Data to process START

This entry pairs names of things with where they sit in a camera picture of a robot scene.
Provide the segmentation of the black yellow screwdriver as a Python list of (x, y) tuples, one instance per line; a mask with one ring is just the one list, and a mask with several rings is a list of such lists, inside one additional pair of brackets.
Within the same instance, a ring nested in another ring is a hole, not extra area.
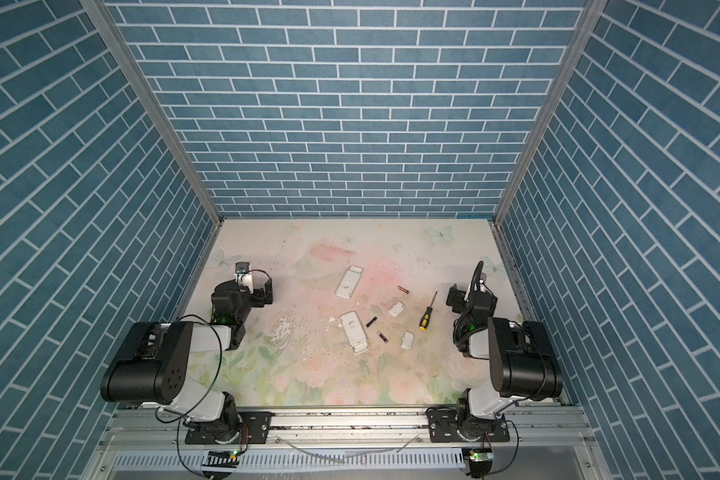
[(421, 319), (419, 321), (419, 329), (421, 331), (426, 331), (429, 327), (429, 324), (431, 322), (431, 317), (433, 314), (433, 307), (434, 307), (434, 303), (436, 301), (437, 295), (438, 295), (438, 292), (435, 291), (431, 298), (429, 305), (426, 307), (426, 309), (424, 311), (424, 314), (421, 316)]

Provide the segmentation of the white battery cover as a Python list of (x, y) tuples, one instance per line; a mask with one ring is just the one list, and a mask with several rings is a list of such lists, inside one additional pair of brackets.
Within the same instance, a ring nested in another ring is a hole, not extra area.
[(398, 301), (388, 310), (388, 313), (393, 317), (397, 317), (404, 310), (405, 310), (405, 305), (402, 302)]
[(401, 340), (401, 348), (404, 350), (410, 350), (413, 346), (415, 336), (412, 332), (406, 331)]

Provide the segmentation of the white remote control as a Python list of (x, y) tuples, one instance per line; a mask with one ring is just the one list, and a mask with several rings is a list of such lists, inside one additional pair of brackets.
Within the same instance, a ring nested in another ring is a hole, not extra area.
[(362, 267), (350, 265), (340, 280), (335, 295), (339, 298), (350, 299), (360, 282), (363, 272)]
[(369, 349), (369, 342), (358, 314), (355, 311), (345, 313), (340, 317), (340, 322), (353, 354), (365, 353)]

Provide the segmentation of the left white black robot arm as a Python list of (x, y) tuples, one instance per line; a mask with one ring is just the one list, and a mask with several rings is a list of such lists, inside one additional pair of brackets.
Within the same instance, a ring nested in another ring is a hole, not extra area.
[(256, 288), (256, 269), (217, 285), (211, 295), (211, 320), (188, 314), (170, 323), (133, 325), (103, 376), (101, 397), (112, 403), (153, 402), (190, 423), (221, 429), (227, 436), (241, 419), (234, 398), (189, 377), (192, 353), (240, 347), (251, 310), (273, 303), (273, 282)]

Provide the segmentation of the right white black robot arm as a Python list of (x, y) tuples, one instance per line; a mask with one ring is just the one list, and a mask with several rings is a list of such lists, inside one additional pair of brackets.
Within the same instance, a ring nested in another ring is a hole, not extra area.
[(458, 315), (452, 341), (466, 358), (488, 370), (488, 380), (464, 391), (457, 418), (493, 421), (524, 400), (542, 401), (562, 393), (563, 373), (545, 326), (497, 317), (498, 298), (482, 283), (449, 289), (446, 305)]

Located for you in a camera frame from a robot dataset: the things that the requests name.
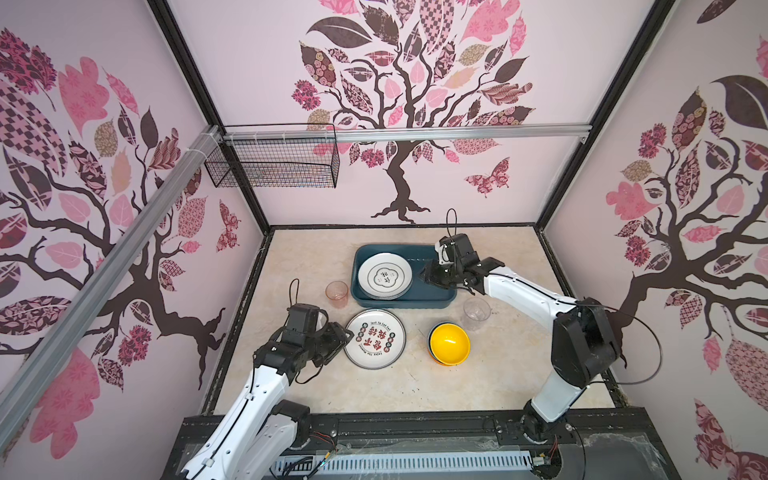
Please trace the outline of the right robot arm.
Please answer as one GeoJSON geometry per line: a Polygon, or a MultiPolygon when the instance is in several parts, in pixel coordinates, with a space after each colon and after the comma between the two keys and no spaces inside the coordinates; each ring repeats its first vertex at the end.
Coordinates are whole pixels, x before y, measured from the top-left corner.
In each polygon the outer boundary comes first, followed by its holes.
{"type": "Polygon", "coordinates": [[[551,292],[523,278],[495,258],[462,253],[453,244],[437,245],[437,258],[422,271],[425,283],[467,289],[501,300],[543,326],[551,334],[552,372],[523,409],[520,430],[543,444],[565,414],[621,355],[621,347],[605,306],[551,292]]]}

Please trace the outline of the white plate clover motif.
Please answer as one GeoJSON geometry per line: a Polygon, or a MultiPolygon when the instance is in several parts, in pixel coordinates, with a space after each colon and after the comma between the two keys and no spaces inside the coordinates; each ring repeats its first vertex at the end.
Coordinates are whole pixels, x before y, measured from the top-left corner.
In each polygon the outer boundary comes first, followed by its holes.
{"type": "Polygon", "coordinates": [[[410,288],[413,270],[405,258],[392,253],[379,253],[360,265],[357,279],[367,296],[378,300],[394,300],[410,288]]]}

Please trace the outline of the clear cup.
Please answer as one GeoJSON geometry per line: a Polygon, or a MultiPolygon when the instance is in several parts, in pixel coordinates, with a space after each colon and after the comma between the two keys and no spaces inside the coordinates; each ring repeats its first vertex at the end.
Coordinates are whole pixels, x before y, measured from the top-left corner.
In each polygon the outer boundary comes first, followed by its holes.
{"type": "Polygon", "coordinates": [[[461,324],[468,331],[480,330],[486,325],[491,313],[491,307],[485,300],[469,298],[462,306],[461,324]]]}

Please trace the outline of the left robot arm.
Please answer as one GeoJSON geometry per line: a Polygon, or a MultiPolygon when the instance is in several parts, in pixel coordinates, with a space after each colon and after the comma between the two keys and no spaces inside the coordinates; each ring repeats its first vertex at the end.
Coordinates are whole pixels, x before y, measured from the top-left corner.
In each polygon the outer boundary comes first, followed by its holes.
{"type": "Polygon", "coordinates": [[[285,399],[308,362],[321,368],[352,340],[337,322],[320,330],[282,327],[253,354],[253,369],[218,427],[181,468],[183,479],[260,479],[308,437],[309,408],[285,399]]]}

Data to process END

Activity: Your copy should match the records word for word, with the pictures removed.

Written solution:
This entry pairs names of things with where they sit in a camera picture of a robot scene.
Provide the segmentation of the black yellow screwdriver as a Python list of (x, y) tuples, one instance per line; a mask with one ring is just the one list, and a mask with several rings is a list of such lists, inside one additional pair of brackets.
Within the same instance, a ring nested in another ring is a hole, not extra area.
[(421, 319), (419, 321), (419, 329), (421, 331), (426, 331), (429, 327), (429, 324), (431, 322), (431, 317), (433, 314), (433, 307), (434, 307), (434, 303), (436, 301), (437, 295), (438, 295), (438, 292), (435, 291), (431, 298), (429, 305), (426, 307), (426, 309), (424, 311), (424, 314), (421, 316)]

Provide the segmentation of the white battery cover as a Python list of (x, y) tuples, one instance per line; a mask with one ring is just the one list, and a mask with several rings is a list of such lists, inside one additional pair of brackets.
Within the same instance, a ring nested in another ring is a hole, not extra area.
[(398, 301), (388, 310), (388, 313), (393, 317), (397, 317), (404, 310), (405, 310), (405, 305), (402, 302)]
[(401, 340), (401, 348), (404, 350), (410, 350), (413, 346), (415, 336), (412, 332), (406, 331)]

Provide the segmentation of the white remote control as a Python list of (x, y) tuples, one instance per line; a mask with one ring is just the one list, and a mask with several rings is a list of such lists, inside one additional pair of brackets.
Within the same instance, a ring nested in another ring is a hole, not extra area.
[(362, 267), (350, 265), (340, 280), (335, 295), (339, 298), (350, 299), (360, 282), (363, 272)]
[(369, 349), (369, 342), (358, 314), (355, 311), (345, 313), (340, 317), (340, 322), (353, 354), (365, 353)]

Provide the segmentation of the left white black robot arm as a Python list of (x, y) tuples, one instance per line; a mask with one ring is just the one list, and a mask with several rings is a list of such lists, inside one additional pair of brackets.
Within the same instance, a ring nested in another ring is a hole, not extra area.
[(256, 288), (256, 269), (217, 285), (211, 295), (211, 320), (188, 314), (170, 323), (133, 325), (103, 376), (101, 397), (112, 403), (153, 402), (190, 423), (221, 429), (227, 436), (241, 419), (234, 398), (189, 377), (192, 353), (240, 347), (251, 310), (273, 303), (273, 282)]

Provide the segmentation of the right white black robot arm as a Python list of (x, y) tuples, one instance per line; a mask with one ring is just the one list, and a mask with several rings is a list of such lists, inside one additional pair of brackets.
Within the same instance, a ring nested in another ring is a hole, not extra area.
[(458, 315), (452, 341), (466, 358), (488, 370), (488, 380), (464, 391), (457, 418), (493, 421), (524, 400), (542, 401), (562, 393), (563, 373), (545, 326), (497, 317), (498, 298), (482, 283), (449, 289), (446, 305)]

Located for you in a camera frame from a robot dataset: the things that the requests name.
Please trace the outline of the right robot arm.
Please answer as one GeoJSON geometry per line: a Polygon, or a MultiPolygon when the instance is in several parts, in pixel coordinates, with a space after each colon and after the comma between the two keys and no spaces inside the coordinates; each ring repeats its first vertex at the end.
Coordinates are whole pixels, x before y, measured from the top-left corner.
In each polygon the outer boundary comes first, followed by its holes.
{"type": "Polygon", "coordinates": [[[551,292],[523,278],[495,258],[462,253],[453,244],[437,245],[437,258],[422,271],[425,283],[467,289],[501,300],[543,326],[551,334],[552,372],[523,409],[520,430],[543,444],[565,414],[621,355],[621,347],[605,306],[551,292]]]}

Please trace the outline of the white plate clover motif.
Please answer as one GeoJSON geometry per line: a Polygon, or a MultiPolygon when the instance is in several parts, in pixel coordinates, with a space after each colon and after the comma between the two keys and no spaces inside the coordinates; each ring repeats its first vertex at the end.
Coordinates are whole pixels, x before y, measured from the top-left corner.
In each polygon the outer boundary comes first, followed by its holes.
{"type": "Polygon", "coordinates": [[[410,288],[413,270],[405,258],[392,253],[379,253],[360,265],[357,279],[367,296],[378,300],[394,300],[410,288]]]}

Please trace the outline of the clear cup.
Please answer as one GeoJSON geometry per line: a Polygon, or a MultiPolygon when the instance is in several parts, in pixel coordinates, with a space after each colon and after the comma between the two keys and no spaces inside the coordinates; each ring repeats its first vertex at the end.
Coordinates are whole pixels, x before y, measured from the top-left corner.
In each polygon the outer boundary comes first, followed by its holes.
{"type": "Polygon", "coordinates": [[[461,324],[468,331],[480,330],[486,325],[491,313],[491,307],[485,300],[469,298],[462,306],[461,324]]]}

Please trace the outline of the left robot arm.
Please answer as one GeoJSON geometry per line: a Polygon, or a MultiPolygon when the instance is in several parts, in pixel coordinates, with a space after each colon and after the comma between the two keys and no spaces inside the coordinates; each ring repeats its first vertex at the end.
Coordinates are whole pixels, x before y, measured from the top-left corner.
In each polygon the outer boundary comes first, followed by its holes.
{"type": "Polygon", "coordinates": [[[285,399],[308,362],[321,368],[352,340],[337,322],[320,330],[282,327],[253,354],[253,369],[218,427],[181,468],[183,479],[260,479],[308,437],[309,408],[285,399]]]}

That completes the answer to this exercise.